1. ¹Toronto General Research Institute, University Health Network, Toronto, Ontario, Canada
2. ²Department of Immunology, University of Toronto, Toronto, Ontario, Canada
3. ³The Rebecca MacDonald Centre for Arthritis and Autoimmune Diseases, Toronto, Ontario, Canada
4. ⁴Department of Medicine, University of Toronto, Toronto, Ontario, Canada

Correspondence: Dr EN Fish, Toronto General Research Institute, University Health Network, Canadian Blood Services Building, Room 424, 67 College Street, Toronto, Ontario, Canada M5G 2M1. E-mail: en.fish@utoronto.ca

Received 9 January 2007; Revised 20 April 2007; Accepted 23 April 2007; Published online 14 June 2007.

Abstract

Gene expression profiling of rheumatoid arthritis (RA) and osteoarthritis (OA) joint tissue samples provides a unique insight into the gene signatures involved in disease development and progression. Fibroblast-like synovial (FLS) cells were obtained from RA, OA and control trauma joint tissues (non-RA, non-OA) and RNA was analyzed by Affymetrix microarray. Thirty-four genes specific to RA and OA FLS cells were identified (P<0.05). HOXD10, HOXD11, HOXD13, CCL8 and LIM homeobox 2 were highly and exclusively expressed in RA and CLU, sarcoglycan-, GPR64, POU3F3, peroxisome proliferative activated receptor- and tripartite motif-containing 2 were expressed only in OA. The data also revealed expression heterogeneity for patients with the same disease.

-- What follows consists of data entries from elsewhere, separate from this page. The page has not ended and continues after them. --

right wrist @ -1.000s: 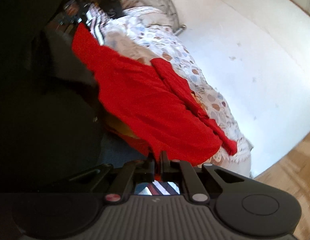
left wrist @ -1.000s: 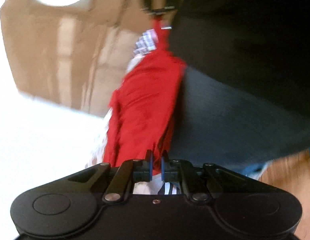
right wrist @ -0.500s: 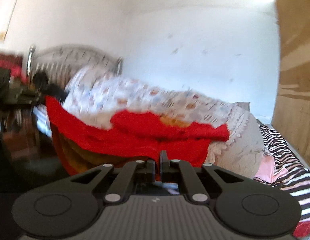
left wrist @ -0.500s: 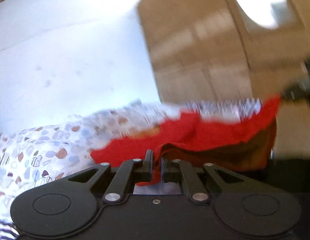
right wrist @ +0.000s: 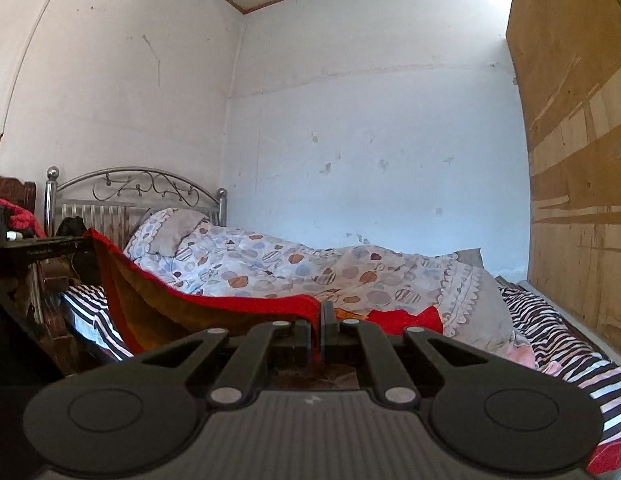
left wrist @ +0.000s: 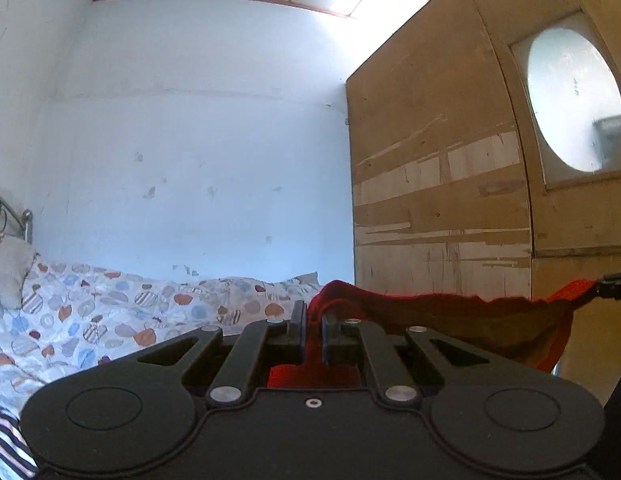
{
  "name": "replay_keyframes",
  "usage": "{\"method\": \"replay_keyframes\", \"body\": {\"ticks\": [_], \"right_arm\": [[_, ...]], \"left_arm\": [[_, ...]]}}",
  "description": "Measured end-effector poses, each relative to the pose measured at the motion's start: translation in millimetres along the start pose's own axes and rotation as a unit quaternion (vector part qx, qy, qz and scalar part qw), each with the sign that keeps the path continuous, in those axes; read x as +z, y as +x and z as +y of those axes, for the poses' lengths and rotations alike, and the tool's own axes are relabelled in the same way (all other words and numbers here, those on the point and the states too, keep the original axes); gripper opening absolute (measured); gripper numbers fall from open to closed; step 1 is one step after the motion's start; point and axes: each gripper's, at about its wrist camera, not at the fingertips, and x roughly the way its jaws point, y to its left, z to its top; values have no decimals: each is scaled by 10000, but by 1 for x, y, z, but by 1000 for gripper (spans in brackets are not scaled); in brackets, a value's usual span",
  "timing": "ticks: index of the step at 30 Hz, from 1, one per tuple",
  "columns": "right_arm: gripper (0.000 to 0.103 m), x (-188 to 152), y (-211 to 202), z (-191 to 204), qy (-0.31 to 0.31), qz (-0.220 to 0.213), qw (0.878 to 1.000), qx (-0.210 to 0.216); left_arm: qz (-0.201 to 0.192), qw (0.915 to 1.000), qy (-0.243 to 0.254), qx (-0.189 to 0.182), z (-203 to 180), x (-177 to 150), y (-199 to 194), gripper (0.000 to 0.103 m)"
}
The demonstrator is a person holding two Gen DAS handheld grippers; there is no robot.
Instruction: Fold small clothes
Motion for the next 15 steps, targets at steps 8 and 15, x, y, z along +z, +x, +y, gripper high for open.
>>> {"method": "replay_keyframes", "body": {"ticks": [8, 15], "right_arm": [[5, 38, 60, -45, 652, 110, 9976, 210], [5, 82, 154, -91, 822, 307, 9961, 46]], "left_arm": [[270, 9968, -738, -149, 29, 18, 50, 6], [424, 9887, -1428, -173, 73, 55, 134, 6]]}}
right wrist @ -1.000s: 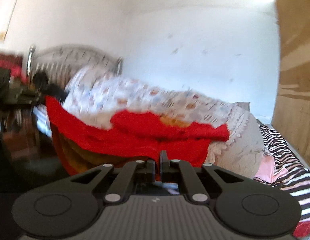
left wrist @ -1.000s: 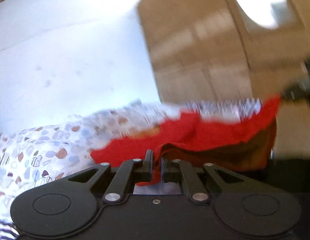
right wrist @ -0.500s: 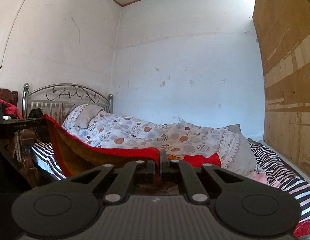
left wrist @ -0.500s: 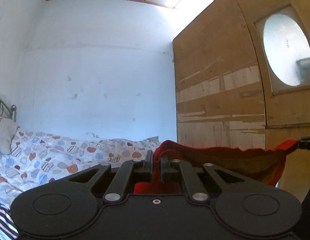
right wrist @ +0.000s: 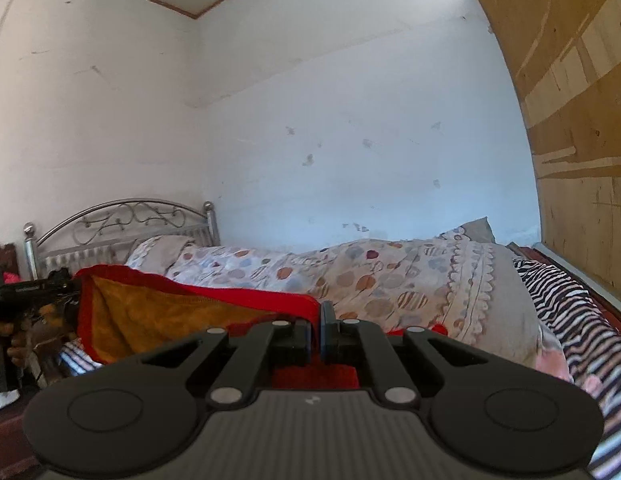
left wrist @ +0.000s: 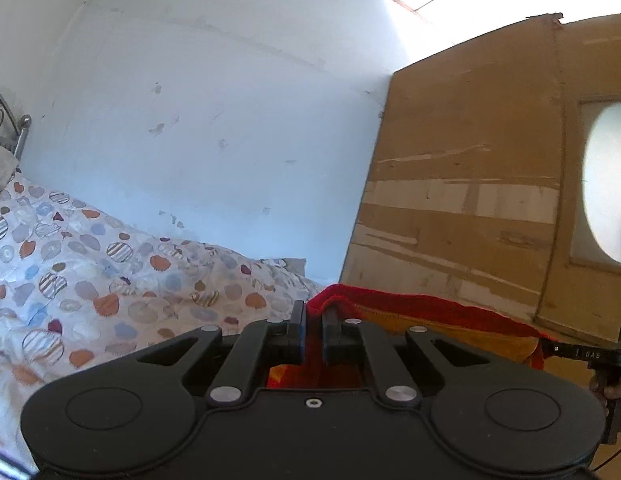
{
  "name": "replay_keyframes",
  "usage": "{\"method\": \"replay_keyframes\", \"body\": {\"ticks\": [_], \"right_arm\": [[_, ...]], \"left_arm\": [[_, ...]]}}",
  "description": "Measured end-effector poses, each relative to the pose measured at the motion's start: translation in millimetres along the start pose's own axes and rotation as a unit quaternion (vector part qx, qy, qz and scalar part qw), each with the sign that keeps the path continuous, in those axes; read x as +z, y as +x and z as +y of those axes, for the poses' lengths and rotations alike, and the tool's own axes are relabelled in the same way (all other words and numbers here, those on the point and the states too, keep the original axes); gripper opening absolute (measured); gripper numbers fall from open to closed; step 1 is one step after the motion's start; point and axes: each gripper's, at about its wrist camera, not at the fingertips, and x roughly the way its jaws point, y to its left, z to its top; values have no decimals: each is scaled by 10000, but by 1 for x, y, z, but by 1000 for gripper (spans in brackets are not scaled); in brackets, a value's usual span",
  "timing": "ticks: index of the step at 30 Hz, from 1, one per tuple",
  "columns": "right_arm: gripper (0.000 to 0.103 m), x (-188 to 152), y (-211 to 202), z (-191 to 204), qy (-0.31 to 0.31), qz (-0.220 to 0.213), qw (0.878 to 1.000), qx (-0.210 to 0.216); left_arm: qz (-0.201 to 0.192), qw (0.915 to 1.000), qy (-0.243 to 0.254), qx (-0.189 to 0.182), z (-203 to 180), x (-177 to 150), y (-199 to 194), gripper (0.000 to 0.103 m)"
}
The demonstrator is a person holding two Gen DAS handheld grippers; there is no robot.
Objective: Fold small clothes
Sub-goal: 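Lower the held red sweater onto the duvet with both tools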
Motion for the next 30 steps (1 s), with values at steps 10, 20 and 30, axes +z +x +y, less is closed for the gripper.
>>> {"method": "replay_keyframes", "body": {"ticks": [10, 20, 30], "right_arm": [[5, 17, 177, -70, -116, 943, 9947, -402], [6, -45, 313, -143, 737, 2077, 9735, -604], [56, -64, 320, -167, 748, 2058, 9735, -659]], "left_arm": [[639, 9945, -538, 626, 72, 24, 162, 6], [1453, 9784, -1057, 1021, 147, -33, 289, 6], [1672, 9667, -1522, 1198, 187, -75, 315, 53]]}}
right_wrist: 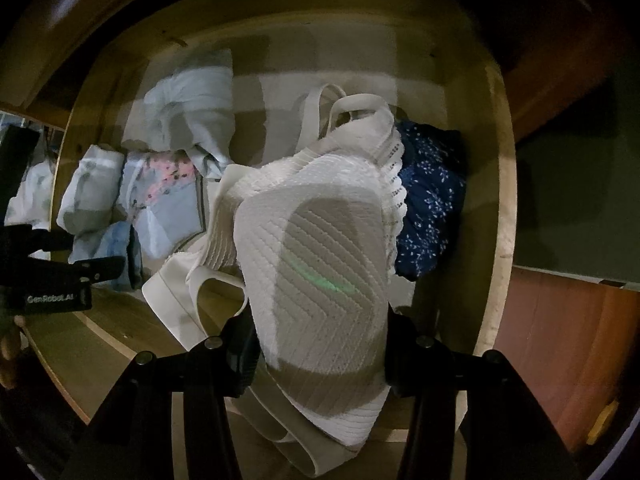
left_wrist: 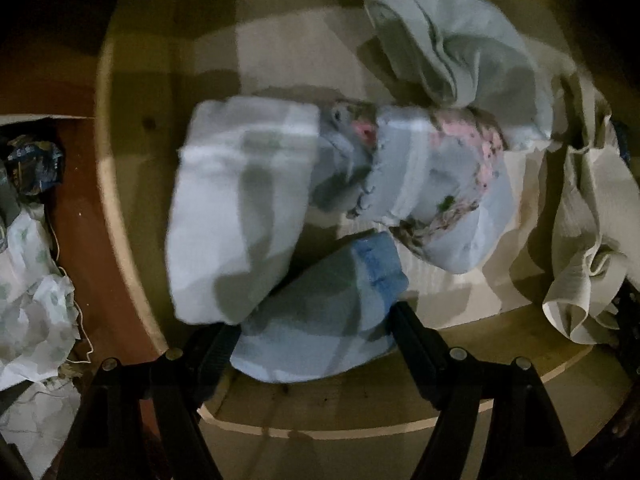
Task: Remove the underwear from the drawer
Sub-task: 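Grasp the light blue sock with the left tool while the right tool rests on the bra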
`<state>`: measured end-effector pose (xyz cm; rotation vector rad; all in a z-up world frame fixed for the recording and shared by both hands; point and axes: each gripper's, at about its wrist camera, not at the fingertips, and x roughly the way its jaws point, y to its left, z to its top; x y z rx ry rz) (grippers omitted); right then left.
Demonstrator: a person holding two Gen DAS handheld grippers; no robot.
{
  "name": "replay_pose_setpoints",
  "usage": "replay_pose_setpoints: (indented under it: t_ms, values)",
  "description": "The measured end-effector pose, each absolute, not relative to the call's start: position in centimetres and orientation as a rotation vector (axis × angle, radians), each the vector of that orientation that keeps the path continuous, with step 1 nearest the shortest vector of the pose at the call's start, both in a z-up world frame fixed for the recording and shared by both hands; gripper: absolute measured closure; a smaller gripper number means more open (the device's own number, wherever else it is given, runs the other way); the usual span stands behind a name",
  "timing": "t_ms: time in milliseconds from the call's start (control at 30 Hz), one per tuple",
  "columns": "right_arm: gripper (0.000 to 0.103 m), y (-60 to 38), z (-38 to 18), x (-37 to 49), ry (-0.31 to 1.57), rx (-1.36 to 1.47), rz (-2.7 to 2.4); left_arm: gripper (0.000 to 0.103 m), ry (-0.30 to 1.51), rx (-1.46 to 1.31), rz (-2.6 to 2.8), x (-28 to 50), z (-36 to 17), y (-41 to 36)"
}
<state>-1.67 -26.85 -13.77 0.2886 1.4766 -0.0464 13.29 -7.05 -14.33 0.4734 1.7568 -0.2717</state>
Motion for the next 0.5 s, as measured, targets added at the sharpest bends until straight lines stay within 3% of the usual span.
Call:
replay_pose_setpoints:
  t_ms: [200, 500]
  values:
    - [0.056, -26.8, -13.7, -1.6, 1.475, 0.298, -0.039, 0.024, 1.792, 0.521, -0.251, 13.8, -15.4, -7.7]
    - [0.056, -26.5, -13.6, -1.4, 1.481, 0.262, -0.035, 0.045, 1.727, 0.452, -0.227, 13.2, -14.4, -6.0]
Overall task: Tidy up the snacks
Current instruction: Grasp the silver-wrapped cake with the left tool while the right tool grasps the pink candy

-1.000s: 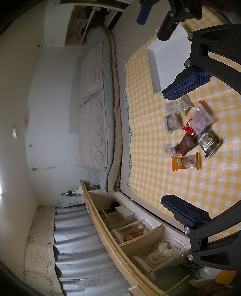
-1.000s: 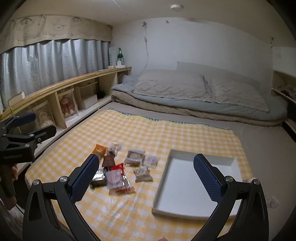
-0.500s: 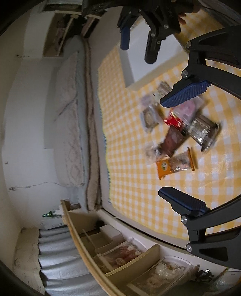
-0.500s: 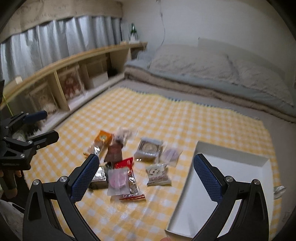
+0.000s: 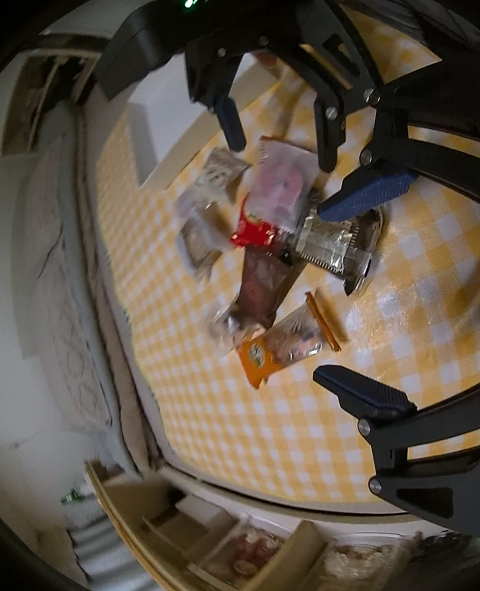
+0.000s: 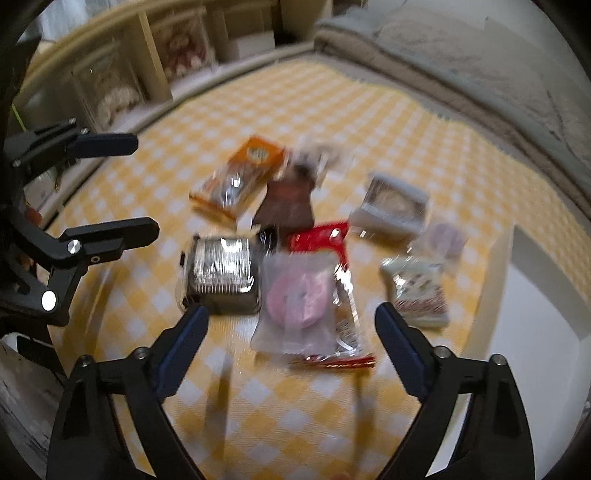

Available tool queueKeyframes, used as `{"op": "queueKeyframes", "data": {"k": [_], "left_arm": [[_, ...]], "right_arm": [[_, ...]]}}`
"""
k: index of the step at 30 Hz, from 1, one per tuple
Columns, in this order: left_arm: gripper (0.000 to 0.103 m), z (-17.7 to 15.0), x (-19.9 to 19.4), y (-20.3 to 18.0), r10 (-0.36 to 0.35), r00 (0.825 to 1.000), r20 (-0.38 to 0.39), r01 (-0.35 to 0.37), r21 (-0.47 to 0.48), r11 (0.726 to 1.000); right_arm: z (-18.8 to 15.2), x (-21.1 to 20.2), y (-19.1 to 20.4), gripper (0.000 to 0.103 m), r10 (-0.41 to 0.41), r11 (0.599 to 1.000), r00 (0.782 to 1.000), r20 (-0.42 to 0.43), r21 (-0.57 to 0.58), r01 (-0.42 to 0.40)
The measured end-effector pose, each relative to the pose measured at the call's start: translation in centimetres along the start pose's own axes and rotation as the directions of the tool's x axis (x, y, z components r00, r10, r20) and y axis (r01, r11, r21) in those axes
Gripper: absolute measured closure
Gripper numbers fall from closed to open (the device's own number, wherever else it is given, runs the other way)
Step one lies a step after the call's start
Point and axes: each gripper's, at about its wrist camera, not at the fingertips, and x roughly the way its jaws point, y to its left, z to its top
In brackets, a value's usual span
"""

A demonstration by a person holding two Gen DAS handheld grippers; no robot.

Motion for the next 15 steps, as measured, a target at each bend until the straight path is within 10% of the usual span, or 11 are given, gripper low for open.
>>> {"op": "queueKeyframes", "data": {"k": [5, 15], "left_arm": [[0.050, 0.4, 2.2, -0.8, -0.060, 0.996, -0.060, 0.063, 0.048, 0.997], [0.050, 0.9, 5.1, -2.6, -0.141, 0.980, -0.143, 0.155, 0.092, 0.984]], "right_arm": [[-0.2, 2.1, -0.4, 0.026, 0.005, 0.999, 0.998, -0.070, 0.032, -0.002], [0.1, 3.3, -1.0, 0.051, 0.012, 1.000, 0.996, -0.090, 0.022, -0.010]]}}
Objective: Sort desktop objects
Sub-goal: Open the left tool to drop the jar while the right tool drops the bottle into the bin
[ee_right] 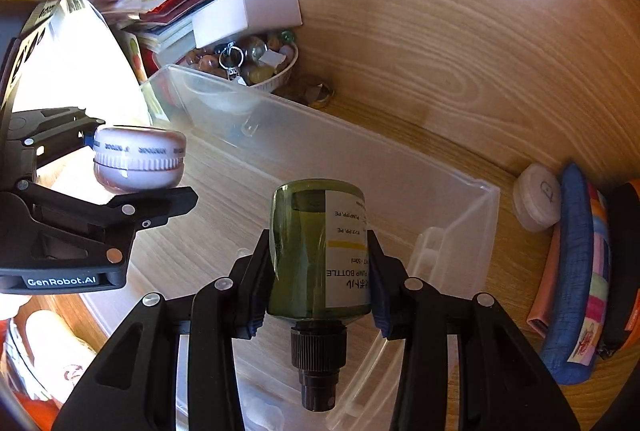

To address disease heterogeneity in RA FLS cells, we examined the effects of clinical disease parameters (Health Assessment Questionnaire (HAQ) score, C-reactive protein (CRP), erythrocyte sedimentation rate (ESR), rheumatoid factor (RF)) and drug therapies (methotrexate/prednisone) on RA FLS cell gene expression. Eight specific and unique correlations were identified: human leukocyte antigen (HLA)-DQA2 with HAQ score; Clec12A with RF; MAB21L2, SIAT7E, HAPLN1 and BAIAP2L1 with CRP level; RGMB and OSAP with ESR. Signature RA FLS cell gene expression profiles may provide insights into disease pathogenesis and have utility in diagnosis, prognosis and drug responsiveness.